Encuentros: Parque de El Poblado

Celeste llegó primero y se sentó en el Parque de El Poblado. Habían acordado que de ahí irían a comer algo y que si Juan no aparecía, ella lo esperaría.

Mirar el parque solo, sentirse vulnerable, era el común denominador desde que el código de policía había empezado a regir.

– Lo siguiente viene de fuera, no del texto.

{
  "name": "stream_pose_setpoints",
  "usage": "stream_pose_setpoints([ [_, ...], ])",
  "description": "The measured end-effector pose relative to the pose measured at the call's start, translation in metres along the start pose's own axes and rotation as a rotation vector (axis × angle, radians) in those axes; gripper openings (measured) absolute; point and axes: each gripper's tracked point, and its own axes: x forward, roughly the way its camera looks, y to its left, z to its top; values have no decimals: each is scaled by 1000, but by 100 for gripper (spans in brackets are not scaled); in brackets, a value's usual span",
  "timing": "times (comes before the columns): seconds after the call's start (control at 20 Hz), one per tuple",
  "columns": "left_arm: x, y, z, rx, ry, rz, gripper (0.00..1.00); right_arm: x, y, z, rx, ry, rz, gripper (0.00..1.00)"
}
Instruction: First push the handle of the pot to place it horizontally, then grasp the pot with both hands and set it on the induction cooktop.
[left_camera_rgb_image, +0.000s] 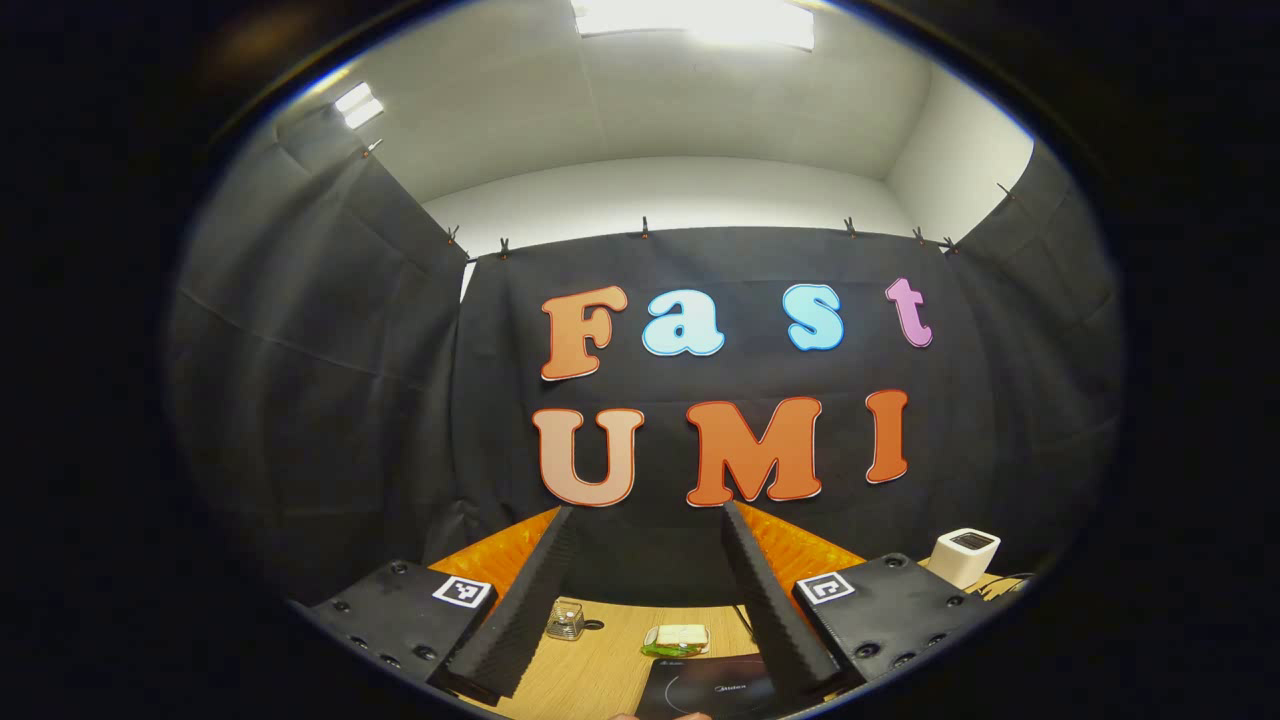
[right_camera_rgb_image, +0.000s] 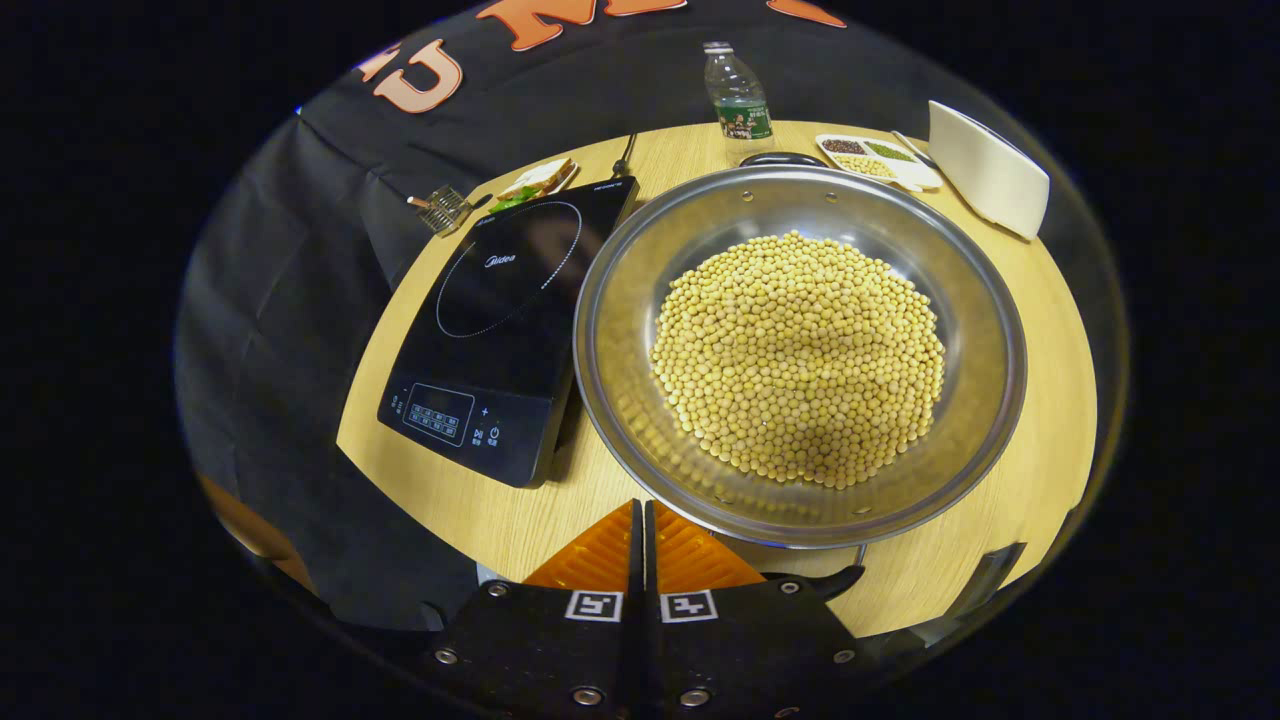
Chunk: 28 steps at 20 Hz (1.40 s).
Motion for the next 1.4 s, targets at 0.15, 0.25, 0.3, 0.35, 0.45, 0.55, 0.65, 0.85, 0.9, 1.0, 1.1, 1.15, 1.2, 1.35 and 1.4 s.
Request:
stream_pose_setpoints([
  [0.15,0,0,0,-2,0,0,98,-3,-9,-2,21,-1,-10,0],
  [0.25,1,0,0,-2,1,-2,98,-5,-20,-1,26,-3,-26,0],
  [0.3,0,-1,-2,-1,4,-2,98,-7,-25,-2,27,-4,-38,0],
  [0.35,-1,-1,-3,-1,6,-2,98,-8,-32,-2,30,-5,-50,0],
  [0.45,1,0,-2,-2,7,-3,98,-10,-45,-2,41,-7,-80,0],
  [0.55,2,-1,-5,-4,10,-3,98,-14,-59,-2,52,-9,-113,0],
  [0.65,4,-3,-7,-5,18,-9,98,-19,-71,-2,55,-8,-139,0],
  [0.85,9,-1,-13,-6,35,-9,98,-25,-91,1,67,-3,-176,0],
  [0.9,9,0,-13,-3,37,-6,98,-26,-96,2,69,-2,-182,0],
  [1.0,9,-1,-14,4,42,-2,98,-28,-104,3,76,3,-193,0],
  [1.1,10,0,-13,13,43,-1,98,-30,-113,5,86,9,-206,0],
  [1.15,10,-2,-11,19,43,-2,98,-31,-118,6,90,10,-215,0],
  [1.2,10,-3,-10,25,42,-2,98,-32,-124,7,94,11,-226,0],
  [1.35,10,-5,-3,34,30,-6,98,-37,-141,12,108,8,-258,0],
  [1.4,10,-7,-1,34,27,-10,98,-39,-147,13,111,10,-271,0],
])
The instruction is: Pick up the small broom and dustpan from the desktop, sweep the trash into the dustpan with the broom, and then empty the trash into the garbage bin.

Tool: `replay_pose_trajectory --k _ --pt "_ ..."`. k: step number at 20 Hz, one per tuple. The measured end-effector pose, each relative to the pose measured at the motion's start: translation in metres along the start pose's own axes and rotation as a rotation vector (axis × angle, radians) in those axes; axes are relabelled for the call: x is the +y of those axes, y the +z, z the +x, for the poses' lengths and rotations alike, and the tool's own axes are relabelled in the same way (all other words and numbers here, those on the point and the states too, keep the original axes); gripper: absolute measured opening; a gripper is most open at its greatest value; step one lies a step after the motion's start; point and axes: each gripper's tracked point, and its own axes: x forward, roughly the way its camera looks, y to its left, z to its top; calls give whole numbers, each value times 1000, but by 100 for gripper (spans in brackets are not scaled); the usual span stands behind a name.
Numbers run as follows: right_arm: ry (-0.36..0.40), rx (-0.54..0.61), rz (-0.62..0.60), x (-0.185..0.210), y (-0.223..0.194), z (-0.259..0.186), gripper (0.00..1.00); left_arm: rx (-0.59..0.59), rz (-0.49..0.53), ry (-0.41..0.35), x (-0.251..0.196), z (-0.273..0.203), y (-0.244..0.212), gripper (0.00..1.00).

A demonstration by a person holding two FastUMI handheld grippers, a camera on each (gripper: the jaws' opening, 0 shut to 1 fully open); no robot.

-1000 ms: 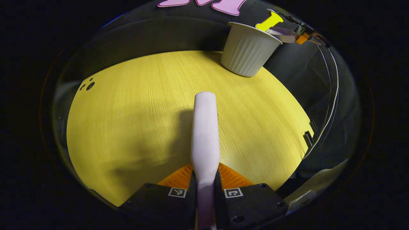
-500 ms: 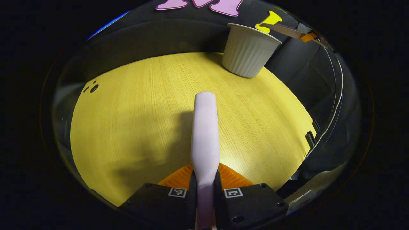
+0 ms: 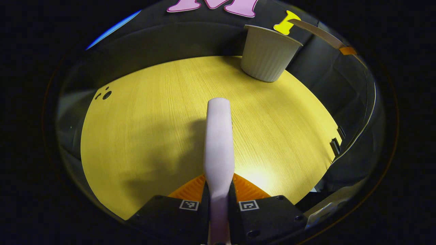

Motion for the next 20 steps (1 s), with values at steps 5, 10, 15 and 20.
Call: replay_pose_trajectory --k 5,10,15,20 --pt "80 -5 33 52 -44 15 31 -2 6 32 4 1 0 28" --pt "127 36 65 98 -98 49 36 -9 4 65 5 3 0 28" --pt "160 95 91 138 -147 93 36 -9 19 97 8 3 0 28" --pt "165 133 102 164 -176 132 36 9 47 112 14 12 -7 27"
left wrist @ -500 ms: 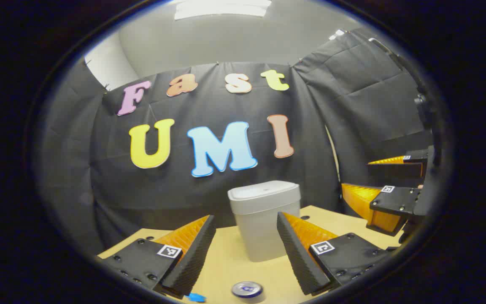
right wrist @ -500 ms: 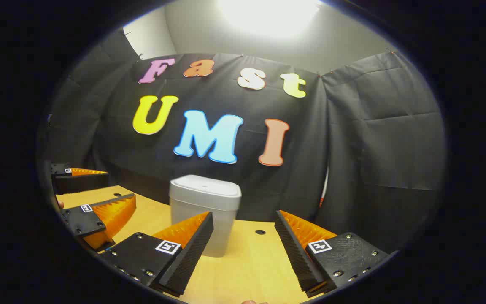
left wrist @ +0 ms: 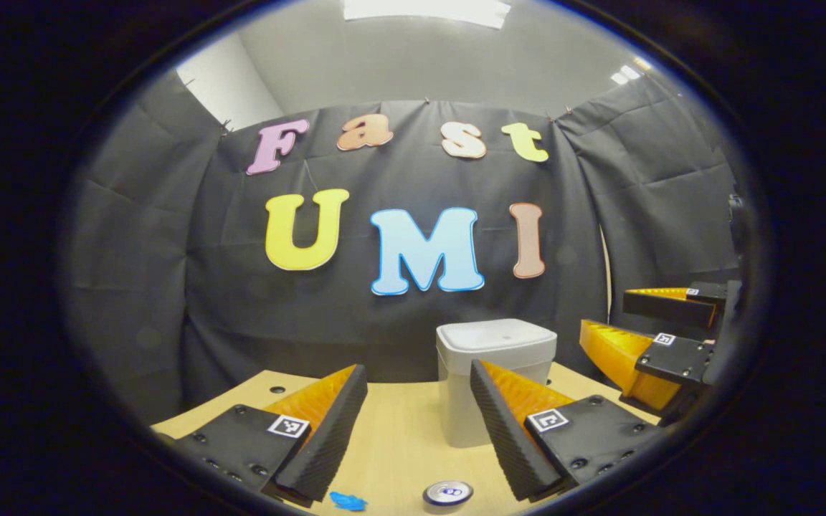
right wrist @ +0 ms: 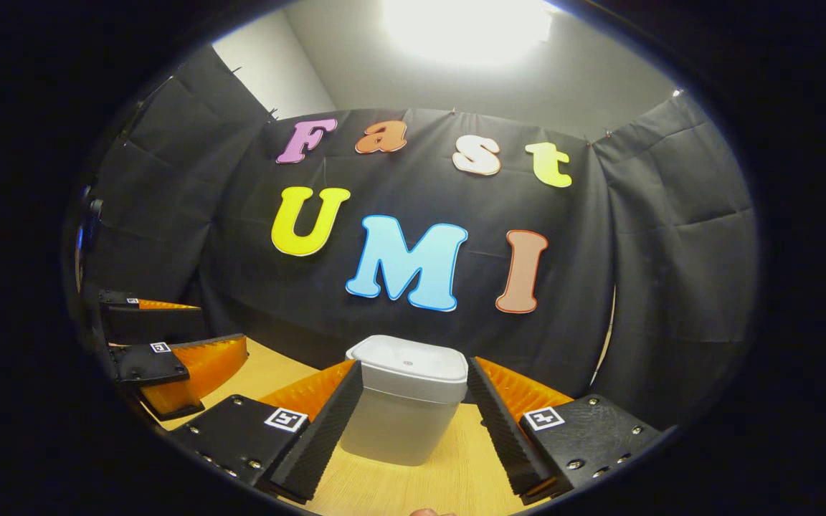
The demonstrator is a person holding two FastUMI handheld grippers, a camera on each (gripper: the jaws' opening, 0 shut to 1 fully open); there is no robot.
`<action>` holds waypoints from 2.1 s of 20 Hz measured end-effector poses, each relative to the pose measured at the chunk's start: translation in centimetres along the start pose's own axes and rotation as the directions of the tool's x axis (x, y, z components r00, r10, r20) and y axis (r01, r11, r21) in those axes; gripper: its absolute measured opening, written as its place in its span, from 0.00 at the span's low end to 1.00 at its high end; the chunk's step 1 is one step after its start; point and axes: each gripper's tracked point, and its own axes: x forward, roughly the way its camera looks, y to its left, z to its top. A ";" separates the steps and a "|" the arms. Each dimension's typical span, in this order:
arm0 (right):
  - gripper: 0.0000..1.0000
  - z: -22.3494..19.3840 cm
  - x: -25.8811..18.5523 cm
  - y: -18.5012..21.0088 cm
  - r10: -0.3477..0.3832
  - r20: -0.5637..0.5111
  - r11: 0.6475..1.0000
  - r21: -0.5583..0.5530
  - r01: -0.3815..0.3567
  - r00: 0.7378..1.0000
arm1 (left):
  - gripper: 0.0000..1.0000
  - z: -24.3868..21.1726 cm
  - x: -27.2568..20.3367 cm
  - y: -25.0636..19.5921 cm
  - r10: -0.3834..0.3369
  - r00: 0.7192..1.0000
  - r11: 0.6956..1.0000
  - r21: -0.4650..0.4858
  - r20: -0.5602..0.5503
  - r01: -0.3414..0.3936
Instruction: Press the lid of the desktop garbage bin to open it, pick up the crumpled paper on the desktop and throw it into the bin, then pick up the pop can on the desktop and drop it into the bin, and finally close the garbage bin lid.
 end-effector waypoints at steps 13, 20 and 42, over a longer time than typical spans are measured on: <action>0.94 -1.6 3.2 -1.2 -0.023 -0.071 0.998 0.056 0.027 0.997 | 0.95 0.2 4.0 2.5 0.031 0.999 1.000 0.003 -0.013 -0.031; 0.88 -2.5 4.1 -1.1 -0.051 -0.113 0.998 0.043 0.056 0.992 | 0.95 -0.1 4.8 3.3 0.018 1.000 1.000 -0.005 -0.026 -0.018; 0.01 -4.8 12.7 -1.3 -0.073 -0.192 0.990 0.103 0.094 0.979 | 0.95 -2.2 5.0 7.3 0.050 0.996 0.998 -0.021 -0.068 -0.052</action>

Ya no se encontraba en él a jóvenes llenos de sueños con guitarras en los hombros dispuestos a emborracharse al ritmo de la vibración de sus cuerdas y unas cuantas cervezas o garrafas de vino de maracuyá. Es más, ya ni el mismo Hugo Restrepo, otrora visitante asiduo del parque y con quien podías sentarte a conocer un poco del trasegar del cine nacional, se aparecía con su bastón y sus ojos desorbitados por allí.

Celeste se sentía sola y la oscuridad apenas estaba llegando. En la iglesia de San José marcaron seis campanadas, Donde Chepe abrió al público y Juan apareció con su afán, la camisa sudorosa y un silencio que lo carcomía.

Apenas la vio, sintió que todo se tranquilizaba, que el caos que representaba salir de la Biblioteca EPM y llegar a El Poblado, se borraba con sus manos y sonrisas.

Era martes, había llovido y como si San Pedro conspirara con ellos, había escampado a las cinco y cinco de la tarde, hora en la que Celeste decía adiós de un portazo en su trabajo y en la que Juan empezaba a bostezar para quitarse de encima el sueño que cargaba de malas noches, donde se sumergía en el desespero de contar ovejas, amores perdidos y sueños rotos sin ningún éxito en conciliar ese adormecimiento esperado y que aparecía siempre a la misma hora cuando la tarde estaba acabando y el sol caía gritándole que lo hiciera con él.

Después del beso en La Oriental habían quedado picados, por eso verla con su camiseta blanca, pantalón negro y zapatos amarillos, hizo que en la barriga de Juan revolotearan las mariposas que había matado con alcohol y canciones tristes en su última relación. Celeste sintió lo mismo, pero la timidez solo los hizo decirse un hola seco, que era más seco que las gargantas de los tres visitantes que ahora estaban junto a ellos, bajo el ojo vigilante de los policías del CAI que siempre estaban pendientes de que nadie se llevara una botella a la boca, porque era violar la ley.

Hablaron, volvieron a sumergirse en conversaciones vacías, de viajes llenos de agua salada, arena en los pies y fríos extremos. Se dijeron que se querían, se desearon y no se dijeron.

Hubo un momento en que el silencio reinó, como reina cuando hay una unión en la que el pequeño hilo que une aprende a disfrutar esa quietud y mutismo que trae. Ahí las tripas hicieron ruido. Se rieron, miraron el reloj, eran casi las nueve. Tenían hambre.

Hay relaciones que nacen comiendo en restaurantes elegantes, la de Celeste y Juan se sellaría a punta de corrientazos y empanadas.

-¿Querés empanadas?- preguntó él.

-¿Quién no quiere siempre una empanada?- respondió ella.

-Acompañame entonces- sonrió Juan.

Desde que habían cerrado Los Saldarriagas, comer empanadas en el Parque había quedado resagado a bajar dos cuadras por la diez y encontrarse en la acera con una multitud estorbando, donde se juntaban altos ejecutivos y hasta el gamín que buscaba una moneda de algún extranjero, para engullirse una o dos empanadas con ají.

Mil doscientos pesos cada empanada, se comieron cuatro, con jugo Hit de naranja piña.

Fueron un desfile de lado a lado cambiando con los demás comensales los tarros de salsa, pasando del guacamole picante a la salsa showy, bailando tango al son de los transeúntes que miraban hacia adentro, contemplando el pequeño infierno en el interior del local y sonriendo con quienes a empanadas calmaban el hambre y se deseaban con los dedos grasosos.

Terminaron y caminaron.

Celeste y Juan se tomaron de la mano, cantaron vallenatos de fiesta de junta de acción comunal en polideportivo, dejaron que las luces amarillas y tenues de la calle les dictaran el camino a la estación del Metro.

Allí se dieron un abrazo profundo, se olieron. Sintieron cómo los cuerpos encajaban perfectamente, se besaron las mejillas, se dijeron adiós y tomaron rumbo por caminos diferentes que los llevaron a encontrarse en plataformas opuestas. Uno se fue con rumbo norte, el otro pegó para el sur. Se dijeron adiós por los vidrios de un tren que los alejaría, pero les dejaría la sensación de cercanía entre el pecho y la espalda.